▶ _WHAT THE TASK ASKS_
Of the lines below, count those containing the word "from". Reply with the number alone.

☆ ☆ ☆ ☆ ☆ ☆ ☆

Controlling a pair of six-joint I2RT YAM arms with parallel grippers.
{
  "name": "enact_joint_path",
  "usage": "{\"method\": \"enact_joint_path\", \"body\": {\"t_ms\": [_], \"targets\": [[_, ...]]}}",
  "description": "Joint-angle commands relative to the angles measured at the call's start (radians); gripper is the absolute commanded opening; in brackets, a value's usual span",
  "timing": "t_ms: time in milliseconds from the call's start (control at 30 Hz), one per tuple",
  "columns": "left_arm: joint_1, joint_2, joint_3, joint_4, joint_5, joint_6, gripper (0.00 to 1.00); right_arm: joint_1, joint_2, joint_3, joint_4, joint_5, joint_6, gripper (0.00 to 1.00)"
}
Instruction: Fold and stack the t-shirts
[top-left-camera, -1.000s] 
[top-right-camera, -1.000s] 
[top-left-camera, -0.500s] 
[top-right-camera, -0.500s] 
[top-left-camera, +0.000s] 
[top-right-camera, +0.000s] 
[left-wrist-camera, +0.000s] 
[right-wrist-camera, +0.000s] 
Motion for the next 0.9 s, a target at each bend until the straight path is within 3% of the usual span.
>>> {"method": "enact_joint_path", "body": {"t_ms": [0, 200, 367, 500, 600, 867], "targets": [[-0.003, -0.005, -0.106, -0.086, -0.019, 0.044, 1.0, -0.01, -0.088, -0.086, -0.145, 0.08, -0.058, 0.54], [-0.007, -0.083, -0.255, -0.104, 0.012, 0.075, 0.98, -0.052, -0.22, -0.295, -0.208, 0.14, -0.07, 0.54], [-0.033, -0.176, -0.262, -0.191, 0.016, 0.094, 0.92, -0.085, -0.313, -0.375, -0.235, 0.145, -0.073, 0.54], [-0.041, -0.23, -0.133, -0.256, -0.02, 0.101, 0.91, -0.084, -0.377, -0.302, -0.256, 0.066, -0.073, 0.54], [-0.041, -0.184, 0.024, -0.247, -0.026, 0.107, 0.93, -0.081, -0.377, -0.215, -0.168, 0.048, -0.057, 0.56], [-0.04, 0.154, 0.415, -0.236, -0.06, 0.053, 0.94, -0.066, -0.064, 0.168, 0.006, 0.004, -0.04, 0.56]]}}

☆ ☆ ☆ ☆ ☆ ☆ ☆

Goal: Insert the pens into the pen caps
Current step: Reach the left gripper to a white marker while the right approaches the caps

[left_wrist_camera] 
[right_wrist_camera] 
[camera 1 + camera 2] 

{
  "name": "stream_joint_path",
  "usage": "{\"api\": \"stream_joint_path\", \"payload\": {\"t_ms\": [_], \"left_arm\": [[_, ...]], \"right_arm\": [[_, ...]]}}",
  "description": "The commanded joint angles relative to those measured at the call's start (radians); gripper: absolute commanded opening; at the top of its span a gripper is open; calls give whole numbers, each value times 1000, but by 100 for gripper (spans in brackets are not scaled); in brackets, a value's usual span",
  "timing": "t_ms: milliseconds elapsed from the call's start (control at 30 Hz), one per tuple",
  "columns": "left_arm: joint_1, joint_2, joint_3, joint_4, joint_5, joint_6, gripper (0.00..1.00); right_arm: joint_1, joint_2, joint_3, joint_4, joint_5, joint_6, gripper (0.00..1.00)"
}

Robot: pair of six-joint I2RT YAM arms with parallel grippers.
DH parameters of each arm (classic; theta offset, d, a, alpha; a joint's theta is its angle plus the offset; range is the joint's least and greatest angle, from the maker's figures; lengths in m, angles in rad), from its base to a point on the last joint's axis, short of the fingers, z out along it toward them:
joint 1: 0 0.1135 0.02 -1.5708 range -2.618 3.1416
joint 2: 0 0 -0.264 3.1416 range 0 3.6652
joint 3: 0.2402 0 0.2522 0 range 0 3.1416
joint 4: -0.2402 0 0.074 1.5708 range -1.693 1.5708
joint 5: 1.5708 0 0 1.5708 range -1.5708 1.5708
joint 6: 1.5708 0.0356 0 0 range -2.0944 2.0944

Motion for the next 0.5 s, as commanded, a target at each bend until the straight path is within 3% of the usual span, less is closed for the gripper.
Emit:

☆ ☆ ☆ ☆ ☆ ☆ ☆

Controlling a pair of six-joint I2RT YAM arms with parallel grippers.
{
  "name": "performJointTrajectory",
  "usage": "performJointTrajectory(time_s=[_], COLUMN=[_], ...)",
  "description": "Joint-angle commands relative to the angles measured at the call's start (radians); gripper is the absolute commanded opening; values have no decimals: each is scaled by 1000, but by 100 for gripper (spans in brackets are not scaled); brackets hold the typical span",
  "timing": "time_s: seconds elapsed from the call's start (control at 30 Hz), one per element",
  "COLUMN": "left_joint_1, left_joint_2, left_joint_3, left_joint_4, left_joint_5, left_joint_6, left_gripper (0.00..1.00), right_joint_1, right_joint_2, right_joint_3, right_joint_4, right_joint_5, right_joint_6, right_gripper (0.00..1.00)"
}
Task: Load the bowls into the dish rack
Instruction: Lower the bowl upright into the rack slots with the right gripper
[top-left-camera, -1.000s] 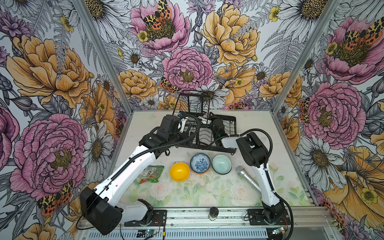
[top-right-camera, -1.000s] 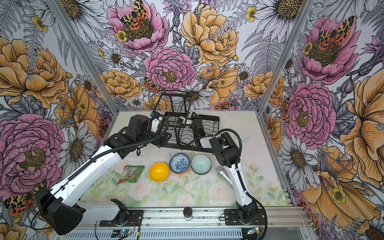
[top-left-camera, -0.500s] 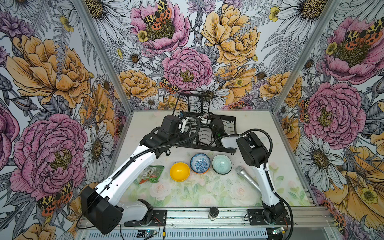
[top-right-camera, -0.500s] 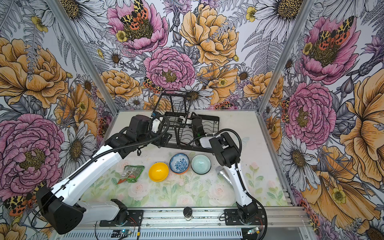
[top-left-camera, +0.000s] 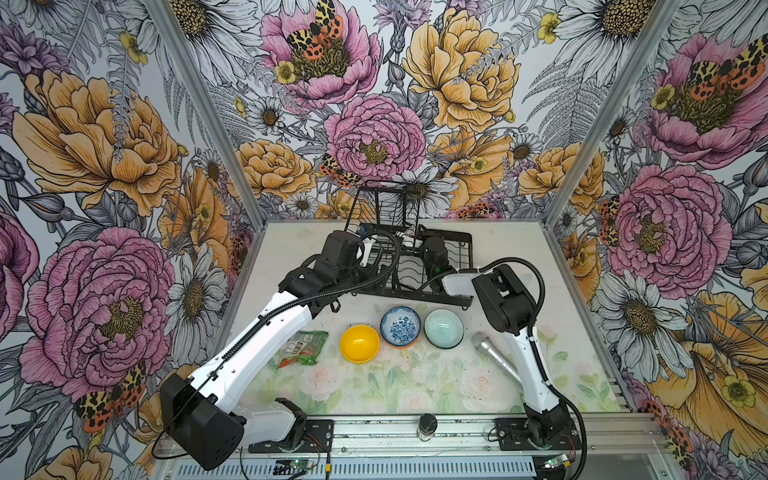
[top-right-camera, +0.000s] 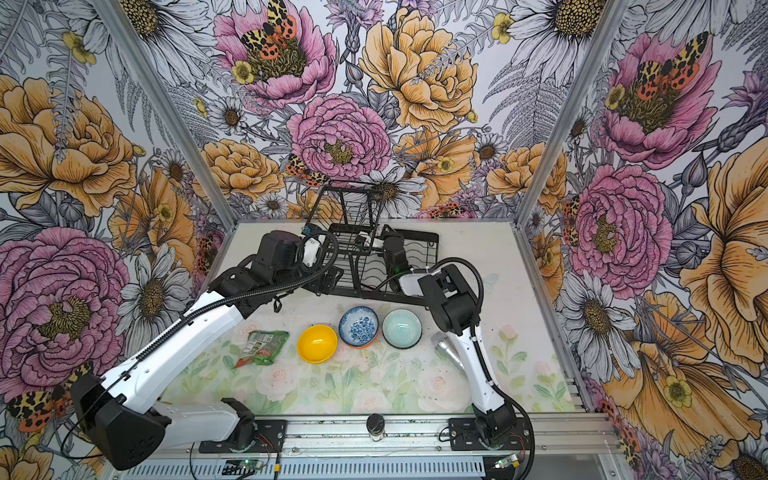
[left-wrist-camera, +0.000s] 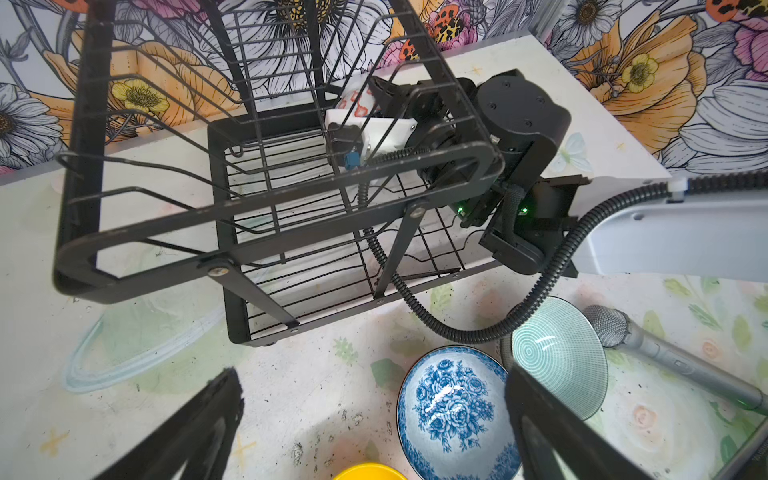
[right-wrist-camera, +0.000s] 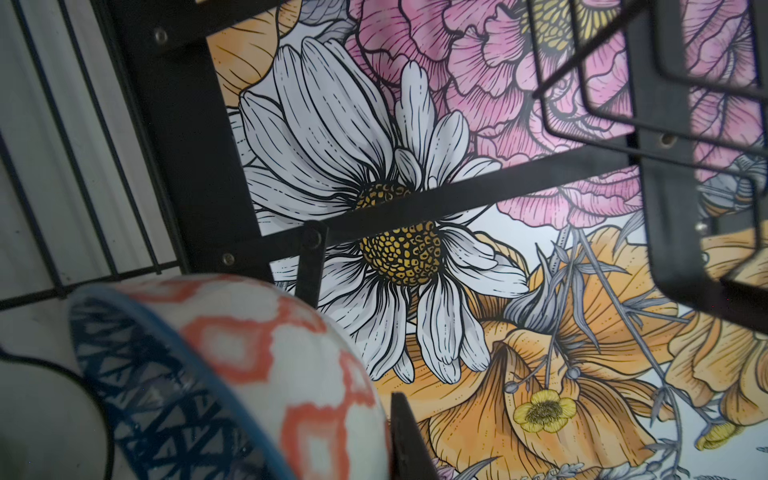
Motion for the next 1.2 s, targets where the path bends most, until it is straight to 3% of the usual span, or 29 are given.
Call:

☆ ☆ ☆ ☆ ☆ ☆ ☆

▶ _SOLUTION FOR THIS PROBLEM_
4